You may want to include brief anecdotes about some of your recipes. This was Grandma's recipe and whenever I taste it I'm a kid again, sitting at her great big dining room table.
Make suggestions for side dishes that go well with the main course. This is great served with garlic mashed potatoes and cucumber salad.
Check and Recheck Your Recipes
No matter how careful you are when entering your recipes, you will make mistakes. The best way to find the errors is to actually make the recipe, being faithful to what you have written. I found that my most common mistake was not listing all of the ingredients at the top of the recipe. I might say "add the tomatoes once the garlic is fragrant" in the body of the recipe, but may have left tomatoes out of the items list. This can be a big deal when you select a recipe from the book based on the ingredients you have on hand, only to find later that you need something that wasn't listed.
Publishing Your Book
There are many On-Demand publishers on the Internet. You'll have to do some research to decide which one is best for you. I used Cafe Press for my cookbook. Since then, they have de-emphasized their book publishing business. While it is still available, you'll now have difficulty finding publishing help on their site. It's also much harder for external customers to find your book in a search, though you can easily link to your book from your own website. I like the fact that there are no up-front fees and you can order a single book if you want. The books cost about 10 cents per page. They offer a wire-o binding, which is perfect for a cookbook because the pages lie flat when the book is open. The downside is that a novice will find it very hard to locate the information they need to complete the project.
CreateSpace.com is a subsidiary of Amazon.com and is another way to self-publish your book. A great benefit to using CreateSpace is that you can have an ISBN number assigned for free. I paid $150 for my ISBN before I found that out. Another benefit to using CreateSpace is that they make it very easy for you to sell your book on Amazon.com. At this time, they only offer standard paperback binding.
Most online publishers will have forums that offer advice on how to format your book and make it look like a professional effort. You can purchase an ISBN number at www.myidentifiers.com and have your book available for sale by online booksellers. If you use CreateSpace to build your book, you can sell it on Amazon.com and get an ISBN assigned at no charge. For a small additional fee, your book can be available in the online catalogs of other book sellers as well.

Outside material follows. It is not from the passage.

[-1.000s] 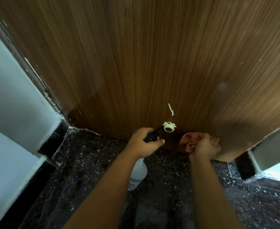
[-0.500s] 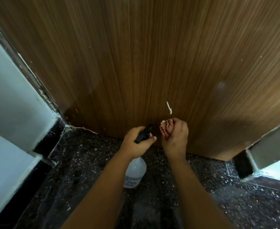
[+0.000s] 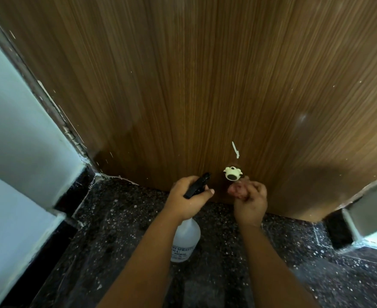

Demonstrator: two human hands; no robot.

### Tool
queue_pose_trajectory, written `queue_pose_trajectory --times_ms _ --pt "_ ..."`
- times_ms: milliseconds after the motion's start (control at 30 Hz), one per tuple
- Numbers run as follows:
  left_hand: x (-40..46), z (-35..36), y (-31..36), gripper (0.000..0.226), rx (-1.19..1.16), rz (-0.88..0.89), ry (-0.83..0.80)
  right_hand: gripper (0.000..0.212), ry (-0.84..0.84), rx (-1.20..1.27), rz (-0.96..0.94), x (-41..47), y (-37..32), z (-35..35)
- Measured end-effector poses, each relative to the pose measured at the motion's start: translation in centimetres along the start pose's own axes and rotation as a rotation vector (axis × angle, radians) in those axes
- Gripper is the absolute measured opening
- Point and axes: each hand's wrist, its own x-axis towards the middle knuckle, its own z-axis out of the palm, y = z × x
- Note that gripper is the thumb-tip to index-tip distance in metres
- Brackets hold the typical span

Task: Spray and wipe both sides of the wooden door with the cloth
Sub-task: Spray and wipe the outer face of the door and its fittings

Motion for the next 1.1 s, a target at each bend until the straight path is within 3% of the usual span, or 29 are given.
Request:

There are free software programs available on the Internet that allow you to convert your book into an E-book so your friends with Kindles will always have a copy nearby. The E-book can also be sold through Amazon's Kindle Direct Publishing. CreateSpace accepts PDF files as well as Microsoft Word and other formats.
I don't want to give the impression that writing a cookbook is an easy task. It is a lot of work, but holding the fruit of your labor in your hand is a very rewarding experience. I update the book from time to time when I've amassed more tried and true recipes.